-------- Data for analysis

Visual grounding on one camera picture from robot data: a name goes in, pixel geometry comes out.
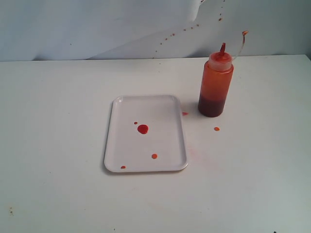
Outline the white rectangular plastic tray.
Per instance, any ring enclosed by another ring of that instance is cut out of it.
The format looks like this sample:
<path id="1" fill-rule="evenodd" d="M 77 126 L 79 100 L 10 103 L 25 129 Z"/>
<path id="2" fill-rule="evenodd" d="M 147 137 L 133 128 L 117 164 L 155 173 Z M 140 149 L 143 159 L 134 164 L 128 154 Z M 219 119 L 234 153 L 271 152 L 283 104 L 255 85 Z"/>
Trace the white rectangular plastic tray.
<path id="1" fill-rule="evenodd" d="M 104 166 L 113 173 L 177 172 L 188 156 L 180 100 L 120 96 L 112 102 Z"/>

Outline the red sauce squeeze bottle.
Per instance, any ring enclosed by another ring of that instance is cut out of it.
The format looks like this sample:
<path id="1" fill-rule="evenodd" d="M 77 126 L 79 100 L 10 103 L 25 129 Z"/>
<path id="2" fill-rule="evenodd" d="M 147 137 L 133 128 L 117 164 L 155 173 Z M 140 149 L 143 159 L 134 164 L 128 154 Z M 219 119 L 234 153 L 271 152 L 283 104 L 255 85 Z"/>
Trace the red sauce squeeze bottle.
<path id="1" fill-rule="evenodd" d="M 220 50 L 212 53 L 205 63 L 198 101 L 202 115 L 218 117 L 222 114 L 233 76 L 233 61 L 240 55 L 248 33 L 242 32 L 242 46 L 235 57 L 225 51 L 226 44 L 222 43 Z"/>

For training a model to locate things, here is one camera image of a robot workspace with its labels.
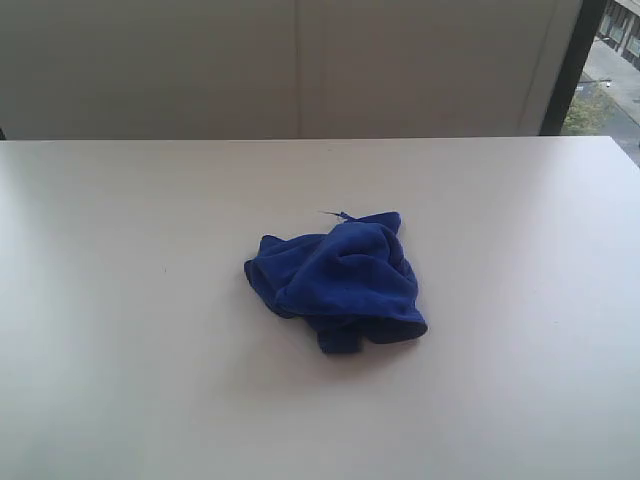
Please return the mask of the dark window frame post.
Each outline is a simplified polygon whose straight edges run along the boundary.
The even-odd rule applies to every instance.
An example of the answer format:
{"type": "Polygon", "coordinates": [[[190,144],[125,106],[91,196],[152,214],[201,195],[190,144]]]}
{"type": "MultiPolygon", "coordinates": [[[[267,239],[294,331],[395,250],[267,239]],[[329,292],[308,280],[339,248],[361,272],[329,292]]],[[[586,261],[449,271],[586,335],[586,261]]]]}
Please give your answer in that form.
{"type": "Polygon", "coordinates": [[[561,133],[575,88],[591,50],[594,36],[604,14],[605,0],[581,2],[567,50],[539,131],[540,136],[561,133]]]}

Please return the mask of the blue terry towel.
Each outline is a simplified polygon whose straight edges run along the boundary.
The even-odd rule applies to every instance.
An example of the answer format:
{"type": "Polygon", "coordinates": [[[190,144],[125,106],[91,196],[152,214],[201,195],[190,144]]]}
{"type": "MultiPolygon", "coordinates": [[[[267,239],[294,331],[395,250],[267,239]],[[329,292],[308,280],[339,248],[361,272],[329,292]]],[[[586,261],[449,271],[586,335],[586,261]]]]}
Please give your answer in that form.
{"type": "Polygon", "coordinates": [[[392,344],[423,336],[418,282],[398,239],[401,216],[384,212],[326,234],[289,240],[265,235],[244,264],[249,285],[276,315],[302,318],[328,355],[354,354],[363,341],[392,344]]]}

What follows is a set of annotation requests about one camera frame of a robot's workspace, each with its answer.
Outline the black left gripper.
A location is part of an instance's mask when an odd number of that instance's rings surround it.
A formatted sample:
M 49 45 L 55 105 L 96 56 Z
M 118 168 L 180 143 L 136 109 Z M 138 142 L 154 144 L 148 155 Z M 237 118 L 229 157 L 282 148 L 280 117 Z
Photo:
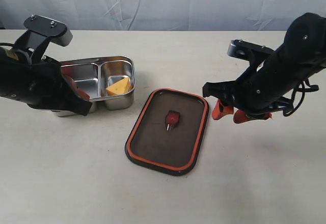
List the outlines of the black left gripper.
M 1 97 L 30 108 L 70 111 L 86 116 L 90 96 L 51 58 L 31 64 L 30 52 L 1 47 Z

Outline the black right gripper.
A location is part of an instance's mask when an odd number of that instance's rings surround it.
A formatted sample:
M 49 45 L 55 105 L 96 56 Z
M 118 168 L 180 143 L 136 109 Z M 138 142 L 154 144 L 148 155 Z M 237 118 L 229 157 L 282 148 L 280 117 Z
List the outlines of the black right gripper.
M 292 115 L 296 93 L 319 90 L 309 78 L 325 69 L 325 18 L 305 13 L 287 29 L 283 43 L 259 66 L 250 67 L 236 79 L 207 82 L 203 97 L 217 98 L 211 113 L 214 120 L 233 115 L 233 122 L 241 124 L 254 120 L 268 120 L 281 111 Z

----------------

Instructions to follow :: Pull every line holding "robot" out of the records.

Task response ::
Visual grounding on one camera picture from robot data: a name goes in, pixel geometry comes out.
For training a model to locate things, here is one camera image of a robot workspace with its labels.
What follows is a set of annotation requests about one camera frame of a robot's workspace, each with its answer.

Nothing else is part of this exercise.